▶ **WHAT YOU NEED TO DO**
The response must consist of the lines below from the one with "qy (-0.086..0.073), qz" through the one with "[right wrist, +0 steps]", exactly as they appear and with both ends kept.

▶ **MATERIAL PROVIDED**
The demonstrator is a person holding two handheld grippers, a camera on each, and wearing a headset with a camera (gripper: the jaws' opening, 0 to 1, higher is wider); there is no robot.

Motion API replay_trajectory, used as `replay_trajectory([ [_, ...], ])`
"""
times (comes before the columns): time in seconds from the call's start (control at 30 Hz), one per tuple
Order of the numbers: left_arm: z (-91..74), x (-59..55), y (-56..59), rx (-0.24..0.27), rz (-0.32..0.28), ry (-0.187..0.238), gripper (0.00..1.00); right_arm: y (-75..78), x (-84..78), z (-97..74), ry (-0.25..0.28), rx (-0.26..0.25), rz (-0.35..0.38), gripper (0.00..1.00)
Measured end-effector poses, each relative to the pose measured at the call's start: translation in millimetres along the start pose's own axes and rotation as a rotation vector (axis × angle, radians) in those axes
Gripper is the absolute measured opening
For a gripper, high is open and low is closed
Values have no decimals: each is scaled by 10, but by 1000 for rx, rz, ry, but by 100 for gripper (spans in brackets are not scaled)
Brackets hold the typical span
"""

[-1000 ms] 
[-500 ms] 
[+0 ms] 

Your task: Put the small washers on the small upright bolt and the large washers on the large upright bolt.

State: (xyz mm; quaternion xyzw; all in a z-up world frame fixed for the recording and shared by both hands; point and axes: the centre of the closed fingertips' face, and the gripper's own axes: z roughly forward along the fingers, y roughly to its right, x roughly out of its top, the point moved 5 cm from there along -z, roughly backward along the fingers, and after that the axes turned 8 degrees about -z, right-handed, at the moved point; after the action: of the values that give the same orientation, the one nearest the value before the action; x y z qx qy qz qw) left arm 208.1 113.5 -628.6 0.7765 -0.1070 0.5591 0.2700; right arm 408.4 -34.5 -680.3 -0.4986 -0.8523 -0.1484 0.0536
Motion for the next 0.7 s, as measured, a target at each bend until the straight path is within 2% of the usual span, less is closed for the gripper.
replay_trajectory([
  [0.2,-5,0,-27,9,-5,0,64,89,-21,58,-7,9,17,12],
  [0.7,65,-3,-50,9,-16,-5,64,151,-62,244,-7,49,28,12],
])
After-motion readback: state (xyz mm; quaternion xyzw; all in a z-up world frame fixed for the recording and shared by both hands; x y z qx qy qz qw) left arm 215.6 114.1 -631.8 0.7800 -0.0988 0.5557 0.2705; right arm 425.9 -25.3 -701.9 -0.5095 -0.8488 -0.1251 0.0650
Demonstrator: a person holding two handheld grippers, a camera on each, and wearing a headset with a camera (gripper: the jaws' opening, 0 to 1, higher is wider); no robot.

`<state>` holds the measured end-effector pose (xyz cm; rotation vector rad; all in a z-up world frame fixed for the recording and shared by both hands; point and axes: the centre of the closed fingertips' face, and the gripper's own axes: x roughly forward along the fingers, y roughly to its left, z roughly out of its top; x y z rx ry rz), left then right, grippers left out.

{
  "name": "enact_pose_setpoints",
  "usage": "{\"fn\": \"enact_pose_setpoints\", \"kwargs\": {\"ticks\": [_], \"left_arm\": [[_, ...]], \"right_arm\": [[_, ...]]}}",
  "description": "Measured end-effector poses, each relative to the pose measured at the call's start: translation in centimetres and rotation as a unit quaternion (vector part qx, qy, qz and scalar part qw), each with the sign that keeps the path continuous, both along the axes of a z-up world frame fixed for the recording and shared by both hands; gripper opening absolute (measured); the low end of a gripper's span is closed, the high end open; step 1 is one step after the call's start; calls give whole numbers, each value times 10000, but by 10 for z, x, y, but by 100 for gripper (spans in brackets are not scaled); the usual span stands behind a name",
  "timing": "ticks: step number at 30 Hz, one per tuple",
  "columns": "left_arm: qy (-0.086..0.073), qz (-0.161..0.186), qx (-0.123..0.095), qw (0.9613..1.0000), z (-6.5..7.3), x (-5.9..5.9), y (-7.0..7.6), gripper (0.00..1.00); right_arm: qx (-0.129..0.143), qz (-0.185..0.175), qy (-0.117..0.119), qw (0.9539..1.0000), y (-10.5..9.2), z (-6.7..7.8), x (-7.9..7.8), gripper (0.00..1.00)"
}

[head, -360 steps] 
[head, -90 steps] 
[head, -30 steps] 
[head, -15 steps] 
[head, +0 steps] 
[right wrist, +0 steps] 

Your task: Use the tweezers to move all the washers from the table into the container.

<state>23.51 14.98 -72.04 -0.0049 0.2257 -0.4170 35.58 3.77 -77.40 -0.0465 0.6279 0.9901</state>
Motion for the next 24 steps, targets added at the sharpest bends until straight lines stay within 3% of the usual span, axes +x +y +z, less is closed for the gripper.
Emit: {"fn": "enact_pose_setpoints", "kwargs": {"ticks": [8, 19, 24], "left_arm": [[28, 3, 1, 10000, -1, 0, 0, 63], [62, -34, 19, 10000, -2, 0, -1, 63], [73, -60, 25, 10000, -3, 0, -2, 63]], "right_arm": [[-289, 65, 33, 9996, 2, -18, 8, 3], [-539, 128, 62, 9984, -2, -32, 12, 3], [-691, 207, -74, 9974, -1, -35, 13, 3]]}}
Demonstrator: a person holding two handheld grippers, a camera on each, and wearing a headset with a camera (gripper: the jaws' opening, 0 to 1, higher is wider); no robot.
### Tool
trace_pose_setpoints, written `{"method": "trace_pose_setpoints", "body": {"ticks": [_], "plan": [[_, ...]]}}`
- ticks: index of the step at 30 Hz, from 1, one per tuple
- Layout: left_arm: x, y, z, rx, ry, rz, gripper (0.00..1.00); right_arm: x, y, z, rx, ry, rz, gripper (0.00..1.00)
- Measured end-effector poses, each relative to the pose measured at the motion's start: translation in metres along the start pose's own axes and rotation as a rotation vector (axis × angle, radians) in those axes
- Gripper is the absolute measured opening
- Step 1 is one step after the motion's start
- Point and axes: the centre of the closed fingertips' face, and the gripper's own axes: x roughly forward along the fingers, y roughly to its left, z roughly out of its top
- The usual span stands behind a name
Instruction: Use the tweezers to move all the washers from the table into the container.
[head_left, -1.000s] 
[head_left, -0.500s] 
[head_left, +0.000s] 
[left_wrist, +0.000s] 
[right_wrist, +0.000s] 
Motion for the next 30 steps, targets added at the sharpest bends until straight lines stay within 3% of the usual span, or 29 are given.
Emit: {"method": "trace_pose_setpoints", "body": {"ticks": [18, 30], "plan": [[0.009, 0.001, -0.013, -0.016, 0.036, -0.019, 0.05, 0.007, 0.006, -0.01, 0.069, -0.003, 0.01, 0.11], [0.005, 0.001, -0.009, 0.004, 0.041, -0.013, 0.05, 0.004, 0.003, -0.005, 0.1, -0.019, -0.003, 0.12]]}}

▶ **SOLVED EXERCISE**
  "columns": "left_arm: qy (-0.086..0.073), qz (-0.161..0.186), qx (-0.123..0.095), qw (0.9613..1.0000), z (-6.5..7.3), x (-5.9..5.9), y (-7.0..7.6), gripper (0.00..1.00); right_arm: qx (-0.129..0.143), qz (-0.185..0.175), qy (-0.117..0.119), qw (0.9539..1.0000), y (-10.5..9.2), z (-6.7..7.8), x (-7.9..7.8), gripper (0.00..1.00)"
}

[head, -360 steps] 
[head, -90 steps] 
[head, -30 steps] 
[head, -15 steps] 
[head, +0 steps] 
[right wrist, +0 steps] 

The output is now complete.